Kilkuset marynarzy i pracowników cywilnych z centrum Marynarki Wojennej w Ustce oddaje krew dla ofiar tragedii w Stanach Zjednoczonych. W jednostce powstało specjalne centrum krwiodawstwa.

W wielkiej auli, gdzie na co dzień organizowane są akademie, ustawiono kilkanaście łóżek i punktów gdzie można oddawać krew. Pobierane są próby. Żołnierze, pracownicy cywilni przechodzą teraz badania. Punkt krwiodawstwa powstał dosłownie w dwie godziny: "Taką ekipę z zespołem, która pobiera krew w przeciągu kilku godzin od 100 krwiodawców, jesteśmy w stanie rozwinąć w przeciągu 2 do 4 godzin". Przed salą ustawiła się ogromna kolejka. Nie wiadomo jeszcze czy oddana krew w Ustce trafi do Stanów Zjednoczonych. Komandor-podporucznik Marian Jarczyński z Centrum szkolenia w Ustce mówi, że jeśli będzie taka potrzeba, oddana tam krew będzie wysyłana potrzebującym.
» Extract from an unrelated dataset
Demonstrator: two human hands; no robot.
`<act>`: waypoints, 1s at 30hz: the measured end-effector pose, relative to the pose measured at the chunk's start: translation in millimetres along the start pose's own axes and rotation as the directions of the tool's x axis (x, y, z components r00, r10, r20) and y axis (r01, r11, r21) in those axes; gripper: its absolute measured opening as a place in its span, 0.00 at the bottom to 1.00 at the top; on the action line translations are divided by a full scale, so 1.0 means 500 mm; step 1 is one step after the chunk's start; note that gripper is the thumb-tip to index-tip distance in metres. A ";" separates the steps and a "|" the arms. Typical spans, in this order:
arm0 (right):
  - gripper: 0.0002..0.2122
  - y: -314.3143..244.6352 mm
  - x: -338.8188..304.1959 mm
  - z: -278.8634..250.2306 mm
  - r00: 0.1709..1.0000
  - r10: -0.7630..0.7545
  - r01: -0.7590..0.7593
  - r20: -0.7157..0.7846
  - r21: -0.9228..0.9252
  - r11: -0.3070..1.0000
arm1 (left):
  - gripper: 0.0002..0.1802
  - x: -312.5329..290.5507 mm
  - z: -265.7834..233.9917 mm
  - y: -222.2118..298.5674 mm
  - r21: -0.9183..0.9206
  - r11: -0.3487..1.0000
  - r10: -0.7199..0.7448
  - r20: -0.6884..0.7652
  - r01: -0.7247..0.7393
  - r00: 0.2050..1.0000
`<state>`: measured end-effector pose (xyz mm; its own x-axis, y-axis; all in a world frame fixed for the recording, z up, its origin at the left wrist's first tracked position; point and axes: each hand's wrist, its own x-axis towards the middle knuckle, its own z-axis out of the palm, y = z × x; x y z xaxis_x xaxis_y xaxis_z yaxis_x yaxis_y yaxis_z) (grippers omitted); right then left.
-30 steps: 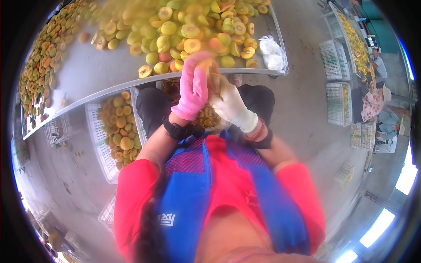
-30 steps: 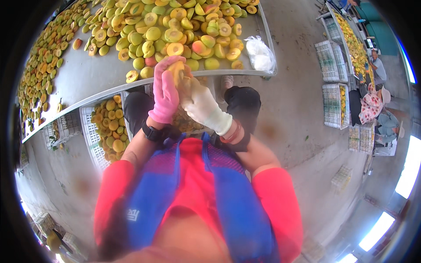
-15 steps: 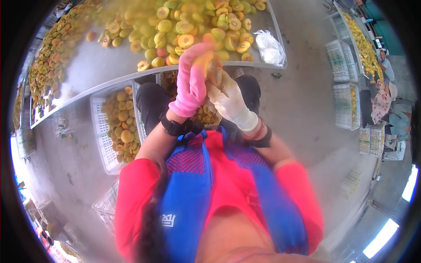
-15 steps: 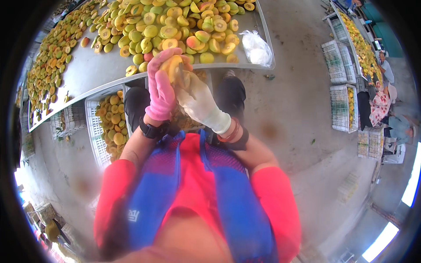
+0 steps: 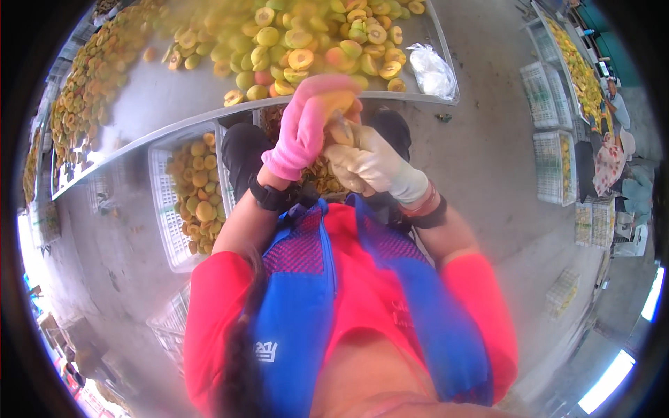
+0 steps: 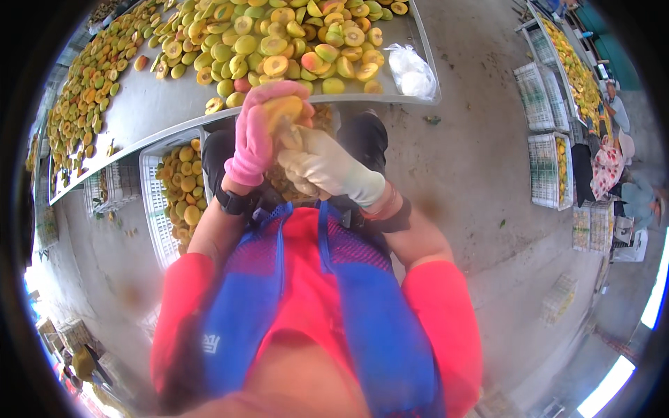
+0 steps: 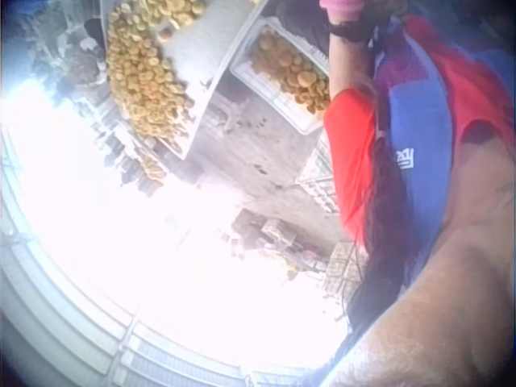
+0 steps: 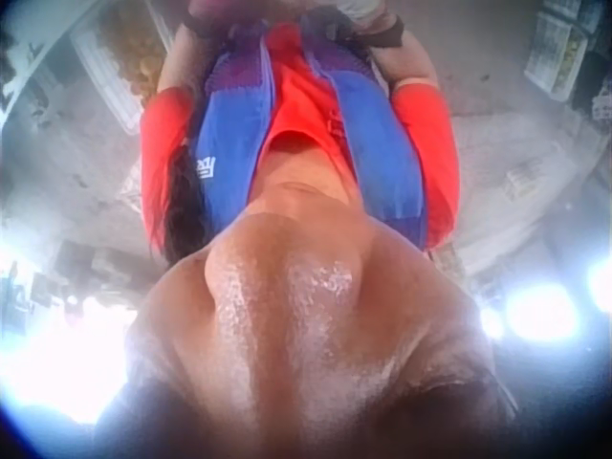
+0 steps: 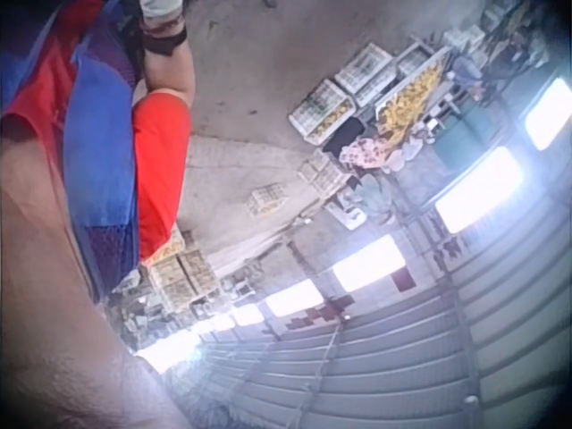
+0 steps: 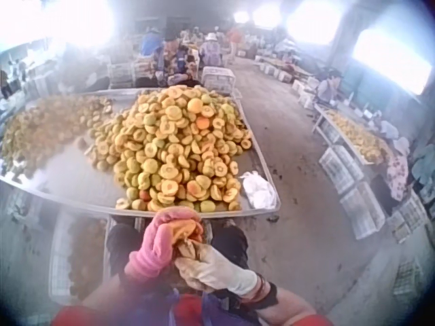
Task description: Slicing small yellow fruits (peaches or apricots) into a container at a processing table.
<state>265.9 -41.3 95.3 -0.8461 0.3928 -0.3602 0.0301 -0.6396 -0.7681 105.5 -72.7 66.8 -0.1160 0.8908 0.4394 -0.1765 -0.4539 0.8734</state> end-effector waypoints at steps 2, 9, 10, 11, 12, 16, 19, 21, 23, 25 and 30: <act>0.03 -0.003 0.001 0.010 0.998 -0.060 0.058 -0.031 -0.062 0.996 | 0.18 0.012 0.008 0.018 -0.099 0.993 -0.057 -0.010 0.055 0.998; 0.05 0.011 0.018 0.036 0.985 -0.137 0.119 -0.109 -0.154 0.981 | 0.14 0.032 0.003 0.020 -0.097 0.992 -0.096 -0.128 0.084 0.987; 0.04 0.005 0.014 0.025 0.997 -0.044 0.039 -0.064 -0.076 0.996 | 0.12 0.034 0.000 0.029 -0.086 0.993 -0.086 -0.114 0.076 0.990; 0.04 0.001 0.011 0.015 0.999 0.046 -0.046 -0.011 -0.002 0.999 | 0.13 0.034 -0.011 0.025 -0.060 0.995 -0.077 -0.049 0.074 0.996; 0.04 -0.002 0.008 0.008 0.997 0.071 -0.071 0.006 -0.015 0.997 | 0.13 0.041 -0.022 0.022 -0.038 0.997 -0.070 0.019 0.070 0.997; 0.05 0.006 0.009 -0.006 0.991 0.133 -0.130 -0.001 -0.205 0.970 | 0.25 0.031 -0.030 0.013 0.041 0.988 -0.155 0.090 0.152 0.984; 0.06 0.029 0.014 -0.004 0.998 0.041 -0.025 0.048 -0.301 0.953 | 0.28 0.023 -0.037 0.010 0.110 0.963 -0.261 0.129 0.248 0.957; 0.06 0.033 0.018 -0.007 0.991 0.073 -0.034 0.117 -0.302 0.953 | 0.27 0.019 -0.040 0.011 0.155 0.952 -0.287 0.158 0.263 0.945; 0.06 0.028 0.019 -0.018 0.957 0.226 -0.164 0.181 -0.302 0.939 | 0.25 0.016 -0.050 0.013 0.262 0.946 -0.258 0.250 0.191 0.933; 0.06 0.036 0.017 -0.010 0.953 0.222 -0.203 0.205 -0.113 0.973 | 0.23 0.010 -0.047 0.007 0.335 0.940 -0.168 0.287 0.066 0.943; 0.05 0.085 0.044 -0.043 0.950 0.225 -0.191 0.216 -0.168 0.967 | 0.23 -0.044 -0.124 0.029 0.208 0.888 -0.358 -0.246 0.410 0.901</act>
<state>259.9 -45.8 43.2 -0.9122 0.0867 -0.4004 0.2796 -0.5828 -0.7630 45.0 -100.5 56.8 -0.2818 0.9589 0.0314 -0.0011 -0.0330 0.9995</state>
Tymczasem Polski Czerwony Krzyż otrzymał informację od Amerykańskiego Czerwonego Krzyża, że na razie nie jest potrzebna żadna pomoc ze strony innych stowarzyszeń czerwonokrzyskich i Czerwonego Półksiężyca. "PCK pozostaje w stałym kontakcie z Amerykańskim Czerwonym Krzyżem i włączy się do akcji pomocy, jeśli tylko zaistnieje taka potrzeba" - zapewnił Zarząd.